Emerging growth company ¨
If an emerging growth company, indicate by check mark if the registrant has elected not to use the extended transition period for complying with any new or revised financial accounting standards provided pursuant to Section 13(a) of the Exchange Act. ¨
Item 2.03. Creation of a Direct Financial Obligation or an Obligation under an Off-Balance Sheet Arrangement of a Registrant.
On November 17, 2023, Ares Capital Corporation (the “Company”) issued an additional $300 million aggregate principal amount of its 7.000% notes due 2027 (the “New 2027 Notes”) pursuant to a Purchase Agreement, dated November 14, 2023 (the “Purchase Agreement”), among the Company, Ares Capital Management LLC, Ares Operations LLC and BofA Securities, Inc., J.P. Morgan Securities LLC, SMBC Nikko Securities America, Inc. and Wells Fargo Securities, LLC, as representatives of the several underwriters named on Schedule A thereto. The New 2027 Notes were issued as additional notes under the Indenture, dated October 21, 2010 (the “Base Indenture”), between the Company and U.S. Bank Trust Company, National Association (as successor in interest to U.S. Bank National Association), as supplemented by the Seventeenth Supplemental Indenture, dated August 3, 2023 (the “Seventeenth Supplemental Indenture,” and together with the Base Indenture, the “Indenture”), pursuant to which, on August 3, 2023, the Company issued $600 million aggregate principal amount of its 7.000% notes due 2027 (the “Existing 2027 Notes”). The New 2027 Notes are being treated as a single series with the Existing 2027 Notes under the Indenture and have the same terms as the Existing 2027 Notes. The New 2027 Notes have the same CUSIP number and are fungible and rank equally with the Existing 2027 Notes.
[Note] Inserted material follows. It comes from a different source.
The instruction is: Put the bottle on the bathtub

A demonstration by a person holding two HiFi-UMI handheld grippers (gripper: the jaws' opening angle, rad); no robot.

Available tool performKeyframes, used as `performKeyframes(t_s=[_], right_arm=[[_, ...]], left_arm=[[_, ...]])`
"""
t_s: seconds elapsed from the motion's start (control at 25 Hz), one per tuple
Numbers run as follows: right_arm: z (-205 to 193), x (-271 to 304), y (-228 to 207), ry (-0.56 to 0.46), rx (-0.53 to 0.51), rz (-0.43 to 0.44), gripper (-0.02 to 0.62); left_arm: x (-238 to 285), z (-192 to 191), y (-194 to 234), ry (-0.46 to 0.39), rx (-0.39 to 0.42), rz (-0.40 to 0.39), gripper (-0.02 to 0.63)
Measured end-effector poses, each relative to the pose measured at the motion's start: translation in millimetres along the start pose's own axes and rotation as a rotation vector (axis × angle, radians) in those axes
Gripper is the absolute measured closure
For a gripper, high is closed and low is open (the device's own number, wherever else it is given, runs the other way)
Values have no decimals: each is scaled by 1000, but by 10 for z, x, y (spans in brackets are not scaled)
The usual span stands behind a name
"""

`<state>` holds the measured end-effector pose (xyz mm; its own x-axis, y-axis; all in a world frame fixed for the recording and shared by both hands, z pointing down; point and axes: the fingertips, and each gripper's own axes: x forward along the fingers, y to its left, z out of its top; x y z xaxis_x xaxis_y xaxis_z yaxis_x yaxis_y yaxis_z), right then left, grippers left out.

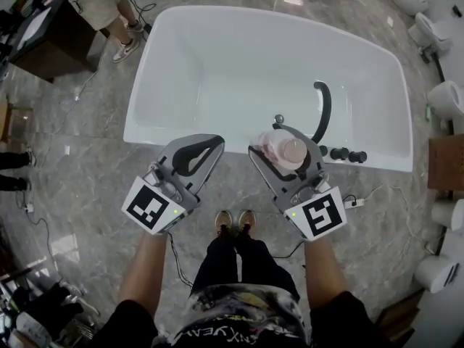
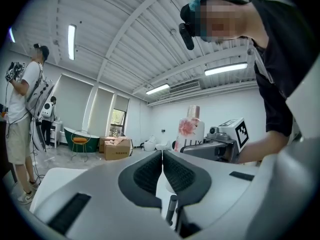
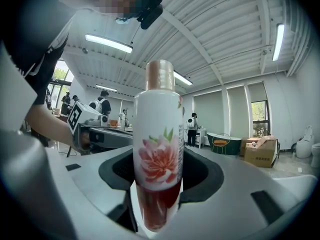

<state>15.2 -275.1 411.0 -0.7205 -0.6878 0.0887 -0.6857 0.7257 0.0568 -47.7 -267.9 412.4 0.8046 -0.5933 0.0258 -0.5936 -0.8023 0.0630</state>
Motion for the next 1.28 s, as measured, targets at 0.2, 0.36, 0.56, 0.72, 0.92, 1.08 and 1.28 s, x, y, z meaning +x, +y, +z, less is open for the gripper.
performKeyframes(t_s=[0.2, 0.36, 0.56, 0.72, 0.92, 1.08, 1.28], right_arm=[[-399, 128, 4, 15, 2, -17, 367], [-762, 164, 73, 46, 1, -22, 367], [-1092, 224, 73, 35, -2, -49, 367], [-1344, 259, 67, 42, -6, -59, 367], [-1598, 341, 62, 43, -14, -63, 367], [-1791, 402, 81, 47, -18, -64, 367], [-2050, 467, 69, 70, -13, -72, 367]], left_arm=[[32, -328, 71, -7, 12, 5, 582], [-1, -628, 123, -8, 6, 21, 583], [-5, -975, 182, 8, 1, 36, 583], [-3, -1190, 194, 18, -1, 40, 583], [-10, -1427, 219, 30, -3, 44, 581], [-15, -1585, 235, 31, -8, 47, 583], [-16, -1751, 287, 35, -13, 51, 583]])
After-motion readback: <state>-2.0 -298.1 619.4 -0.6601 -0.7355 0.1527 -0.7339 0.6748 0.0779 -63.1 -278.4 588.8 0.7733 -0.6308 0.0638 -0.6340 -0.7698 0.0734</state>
The New 2027 Notes were issued at a premium of 100.170% of their principal amount, resulting in estimated net proceeds, after estimated offering expenses, of approximately $298.2 million. Aggregate estimated offering expenses in connection with the offering of the New 2027 Notes, including the underwriting discount of $1.4 million, were approximately $2.3 million. The Company expects to use the net proceeds of this offering to repay certain outstanding indebtedness under its credit facilities. The Company may reborrow under its credit facilities for general corporate purposes, which include investing in portfolio companies in accordance with its investment objective.
The New 2027 Notes will mature on January 15, 2027, and may be redeemed in whole or in part at the Company’s option at any time at the redemption prices set forth in the Seventeenth Supplemental Indenture. The New 2027 Notes bear interest at a rate of 7.000% per year payable semiannually on January 15 and July 15 of each year, commencing on January 15, 2024. The New 2027 Notes are direct senior unsecured obligations of the Company.
The New 2027 Notes were offered and sold pursuant to the Registration Statement on Form N-2 (File No. 333-256733), the preliminary prospectus supplement filed with the Securities and Exchange Commission (the “SEC”) on November 14, 2023 and the pricing term sheet filed with the SEC on November 14, 2023.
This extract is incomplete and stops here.